Optimizing MySQL Query Retrieval Speed Through Table Joins


A poorly optimized query can become the bottleneck in an otherwise highly optimized process. In many cases, the source of the slow performance is improper table joining in the WHERE clause. With that in mind, this article looks at ways to optimize table joins for speedy data retrieval.

Novice query writers are
quite content once they are satisfied that their query is retrieving the
correct data. Beyond that, there comes the inevitable realization that it
takes an unacceptable length of time for the query to come back with those
results. In fact, a poorly optimized query can become the bottleneck in an
otherwise highly optimized process. In many cases, the source of the slow
performance is improper table joining in the WHERE clause. With that in mind,
let’s take a look at ways to optimize our table joins for speedy data
retrieval.

How MySQL Resolves Table Joins

We’ve already seen in the Clearing
a Path through the 3NF Join Jungle
article that normalized databases can
require a lot of joins to get at the desired data, lots and lots of joins! As
you can imagine, the mechanism through which the database engine links the
tables can greatly affect retrieval speed. Let’s take a look at a simple three
table query and see how MySQL scans them.

select a.au_lname,
             a.au_fname, 
             ta.royaltyper, 
             t.title, 
             t.royalty
from    authors     a,
             titleauthor ta,
             titles     t
where a.au_id = ta.au_id
and     ta.title_id = t.title_id;

The following quote from the
MySQL documentation explains the single-sweep/nested-loop join method that it
employs.

MySQL resolves all joins using a
[single sweep] nested-loop join method. This means that MySQL reads a row from
the first table, and then finds a matching row in the second table, the third
table, and so on. When all tables are processed, MySQL outputs the selected
columns and backtracks through the table list until a table is found for which
there are more matching rows. The next row is read from this table and the
process continues with the next table.

As MySQL scans each table row,
values from the preceding tables are used to find rows in the current table. In
a three table query like the one above, values from table A are used to find
rows in table B, then values from table B are used to find values in table
C. Applying that to our query, MySQL would read the authors table, then the
titleauthor, then the titles. Once one full sweep is finished (found rows in table
A, table B, table C), MySQL does not go back to table A, but to table B to see
if there are any more rows that match the current value from table A. If there
are, it gets that row and then finds matching rows in table C again.

A
join can quickly become unwieldy when dealing with as few as three tables, as evidenced by the following numbers reported by Mike Papageorge
in his www.fiftyfoureleven.com blog.

SELECT tableA.*, 
       locations.location 
FROM   tableA
Left Join tableA2locations on 
       tableA2locations.tableA_id = tableA.id
Left Join locations on 
       tableA2locations.location_id = locations.id
WHERE locations.location = 'sometown’;

Say that tableA in the above statement contains 40,000 rows that must
be scanned before sweeping through the other tables. If there are 2000 rows retrieved
from tableA2locations, that amounts to 800,000 rows of data. Adding
additional tables in the join could produce result sets in the millions!

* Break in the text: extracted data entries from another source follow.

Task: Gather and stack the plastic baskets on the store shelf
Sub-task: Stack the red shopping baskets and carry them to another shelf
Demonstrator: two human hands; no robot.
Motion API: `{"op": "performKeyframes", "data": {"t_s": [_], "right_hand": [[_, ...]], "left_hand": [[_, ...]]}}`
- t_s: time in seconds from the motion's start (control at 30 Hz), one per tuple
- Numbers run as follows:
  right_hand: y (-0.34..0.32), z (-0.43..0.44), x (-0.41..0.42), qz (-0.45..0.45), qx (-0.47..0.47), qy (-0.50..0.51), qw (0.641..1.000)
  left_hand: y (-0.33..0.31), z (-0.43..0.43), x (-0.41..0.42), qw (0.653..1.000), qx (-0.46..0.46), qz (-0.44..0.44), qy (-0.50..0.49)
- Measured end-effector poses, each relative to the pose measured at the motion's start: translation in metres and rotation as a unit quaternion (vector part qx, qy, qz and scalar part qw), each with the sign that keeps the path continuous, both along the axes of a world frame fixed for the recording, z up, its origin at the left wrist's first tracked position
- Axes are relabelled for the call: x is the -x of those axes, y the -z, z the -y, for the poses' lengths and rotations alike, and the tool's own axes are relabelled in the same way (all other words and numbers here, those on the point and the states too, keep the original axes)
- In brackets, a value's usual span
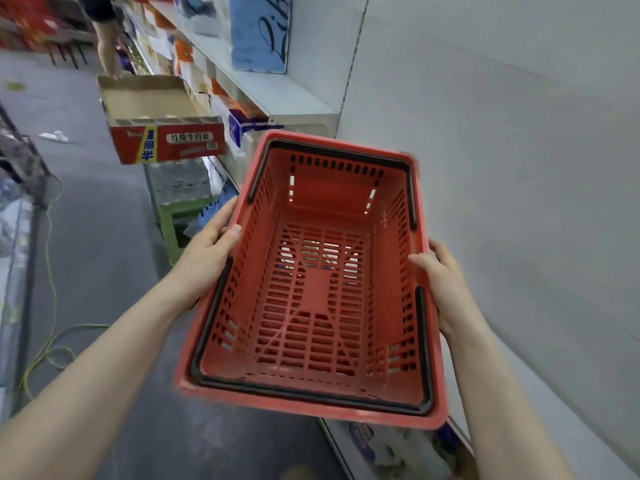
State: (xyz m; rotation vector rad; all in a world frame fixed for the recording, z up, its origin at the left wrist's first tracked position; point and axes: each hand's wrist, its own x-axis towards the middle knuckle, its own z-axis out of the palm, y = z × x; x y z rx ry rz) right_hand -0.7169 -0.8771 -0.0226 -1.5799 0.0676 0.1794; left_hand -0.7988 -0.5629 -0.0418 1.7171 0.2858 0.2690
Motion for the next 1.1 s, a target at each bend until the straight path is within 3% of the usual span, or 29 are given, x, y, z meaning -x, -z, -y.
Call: {"op": "performKeyframes", "data": {"t_s": [0.33,0.57,0.73,0.9,1.0,1.1], "right_hand": [[-0.004,-0.045,-0.208,0.009,0.016,0.019,1.0],[-0.002,-0.059,-0.345,-0.035,0.093,-0.047,0.994],[-0.002,-0.057,-0.403,-0.061,0.154,-0.097,0.981],[0.007,-0.056,-0.428,-0.062,0.219,-0.114,0.967],[0.002,-0.062,-0.427,-0.034,0.342,-0.115,0.932],[-0.002,-0.078,-0.417,0.007,0.514,-0.077,0.854]], "left_hand": [[0.001,-0.043,-0.188,0.999,0.008,0.013,0.048],[0.018,-0.055,-0.296,0.997,0.033,-0.028,0.057],[0.026,-0.065,-0.337,0.994,0.023,-0.033,0.099],[0.027,-0.077,-0.366,0.985,-0.051,-0.03,0.165],[0.027,-0.092,-0.377,0.974,-0.092,-0.038,0.203],[0.03,-0.11,-0.391,0.96,-0.213,-0.031,0.177]]}}
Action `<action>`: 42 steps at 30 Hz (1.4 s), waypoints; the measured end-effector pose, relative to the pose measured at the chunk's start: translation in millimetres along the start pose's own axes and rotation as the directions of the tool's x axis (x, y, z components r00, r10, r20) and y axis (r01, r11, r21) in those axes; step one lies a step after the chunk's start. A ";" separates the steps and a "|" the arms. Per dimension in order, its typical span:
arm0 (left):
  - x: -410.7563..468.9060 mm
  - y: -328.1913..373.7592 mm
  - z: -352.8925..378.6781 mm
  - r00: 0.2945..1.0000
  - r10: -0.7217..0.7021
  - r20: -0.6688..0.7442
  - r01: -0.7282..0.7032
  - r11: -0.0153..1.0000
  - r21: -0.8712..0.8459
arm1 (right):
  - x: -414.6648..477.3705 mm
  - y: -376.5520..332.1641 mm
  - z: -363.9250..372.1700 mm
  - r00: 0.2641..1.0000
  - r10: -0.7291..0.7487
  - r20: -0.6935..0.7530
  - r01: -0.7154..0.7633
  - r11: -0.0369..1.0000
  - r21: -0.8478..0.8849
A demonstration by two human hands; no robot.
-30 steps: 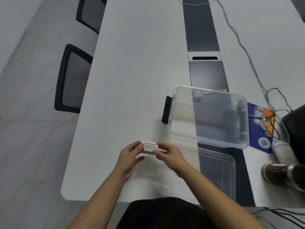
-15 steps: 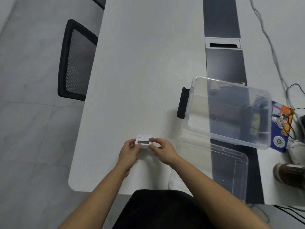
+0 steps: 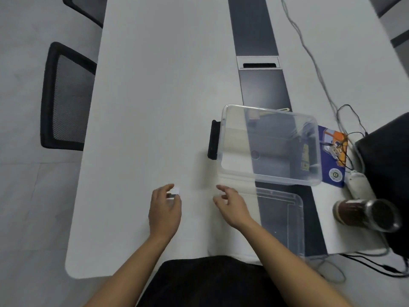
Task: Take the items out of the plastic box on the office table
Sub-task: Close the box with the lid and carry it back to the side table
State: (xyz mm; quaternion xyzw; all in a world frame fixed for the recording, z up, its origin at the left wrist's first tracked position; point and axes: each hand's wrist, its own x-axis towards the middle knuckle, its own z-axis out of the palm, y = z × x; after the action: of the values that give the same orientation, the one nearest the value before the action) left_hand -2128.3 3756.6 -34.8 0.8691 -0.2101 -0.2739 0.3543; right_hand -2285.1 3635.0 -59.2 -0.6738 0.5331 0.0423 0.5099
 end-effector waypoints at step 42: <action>53.0 159.9 93.8 0.988 0.130 0.089 -0.137 0.988 0.075 | 11.4 49.7 -228.6 0.764 0.061 -0.642 0.039 0.989 0.140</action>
State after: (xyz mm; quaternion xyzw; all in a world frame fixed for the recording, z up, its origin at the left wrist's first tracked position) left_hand -2173.8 3574.4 8.5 0.8544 -0.2934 -0.2771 0.3272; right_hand -2429.3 3464.3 10.9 -0.6054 0.6813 -0.2272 0.3430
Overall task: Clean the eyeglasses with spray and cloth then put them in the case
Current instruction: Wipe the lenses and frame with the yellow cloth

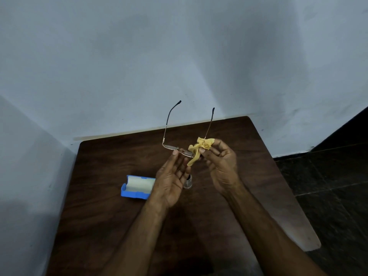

Having said that, keep in mind that this estimate leans more towards the
worst case end of the scale, since other WHERE conditions will almost always
dramatically reduce the real number of rows the query produces.

Now that we’ve established
what can happen with haphazardly organized table joins, let’s review some strategies
for improving query execution speed.

Select from the most limiting table first

The effect of selecting from
a table whose result set is limited due to WHERE constraint is to minimize the
number of rows that the database engine has to iterate through. This Works
because the first table is the one which usually requires the most scanning.
Ironically, most queries are written to select from the main table first and then
join the lookups to it. We now know that this may not be the most efficient.

Use STRAIGHT_JOIN and
LEFT JOIN to Specify Table Order

The table read
order forced by STRAIGHT_JOIN or LEFT JOIN helps the join
optimizer do its work much more quickly, because there are fewer table
permutations to check. In case you’re unfamiliar with STRAIGHT_JOIN, it’s similar to JOIN, except that the left table is always read before the right
table, making it perfect for those (few) cases for which the join optimizer
puts the tables in the wrong order.

For other join
types, the MySQL’s join optimizer calculates the order in which tables should
be joined. Note that this means that if you do a query like the following one,
MySQL does a full scan on b because the LEFT JOIN forces it to be
read before d:

SELECT *
FROM a JOIN b LEFT JOIN c ON (c.key=a.key)
LEFT JOIN d ON (d.key=a.key)
WHERE b.key=d.key;

The fix in this case is reversing
the order in which a and b are listed in the FROM clause.

SELECT *
FROM b JOIN a LEFT JOIN c ON (c.key=a.key)
LEFT JOIN d ON (d.key=a.key)
WHERE b.key=d.key;

Shortcut Joins

A shortcut join is a join that
provides an alternative path between two tables. Shortcut
joins improve the performance of a query by not
taking into account intermediate tables, thus shortening a normally longer join
path.

In the following example the
column carrier_code column appears in both the tables tas_contact
and TA_CASES. The carrier_code points to the same data for both
tables. The normal path for a query using carrier_code from tas_contact
and TA_CASES, is to pass through the intermediary table TA_CARRIER.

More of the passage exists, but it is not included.